In the literature, such poor classification performances are directly linked to highly unbalanced data sets, with a very low number of positive samples in the data [
31]. These unbalanced datasets are considered to be the main reason for the difficulty and challenge of using machine learning algorithms to predict diseases, such as cancer or cardiovascular cases. Similarly, in our study dataset, out of 13,981 samples, only 2233 patients had actual cardiovascular problems, compared to 11,748 healthy cases. This significant class imbalance led to a skewed model performance, favoring the majority class.

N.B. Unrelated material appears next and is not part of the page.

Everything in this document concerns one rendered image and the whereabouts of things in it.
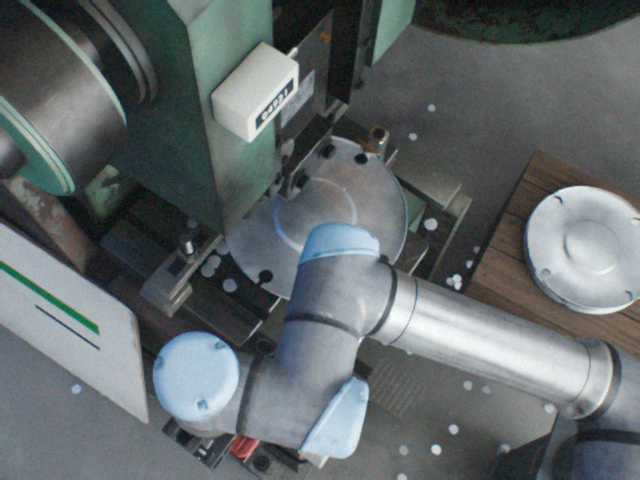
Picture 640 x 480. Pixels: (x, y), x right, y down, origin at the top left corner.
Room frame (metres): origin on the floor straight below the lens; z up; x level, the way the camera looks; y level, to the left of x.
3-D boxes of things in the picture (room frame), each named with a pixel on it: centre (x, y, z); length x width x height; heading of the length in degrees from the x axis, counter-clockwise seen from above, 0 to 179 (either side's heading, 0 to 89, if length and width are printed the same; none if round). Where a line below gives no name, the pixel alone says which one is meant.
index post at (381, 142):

The negative effects of class imbalances, such as forcing the machine learning models into skewed model performance with low sensitivity values, have also been shown and discussed in previous studies [
31,
32,
33,
34]. Hence, very similarly, the substantial imbalance in the original dataset used in our study caused our model not to show high sensitivity in detecting the majority of true heart disease cases, indicating an overfitting to the majority class and a lack of generalizability. This imbalance might not only jeopardize the clinical utility of the model but also raise concerns regarding its robustness and real-world applicability. To mitigate this limitation, as observed in the initial model evaluation, particularly its poor sensitivity to actual heart disease cases and the pronounced skew toward the majority (non-diseased) class, we undertook supplementary analyses using a publicly available dataset, known as the UCI Cleveland Heart Disease Dataset (data is accessed and retrieved from
https://archive.ics.uci.edu/dataset/45/heart%2Bdisease, accessed on 1 July 2025), which is a highly balanced dataset, especially compared to our study.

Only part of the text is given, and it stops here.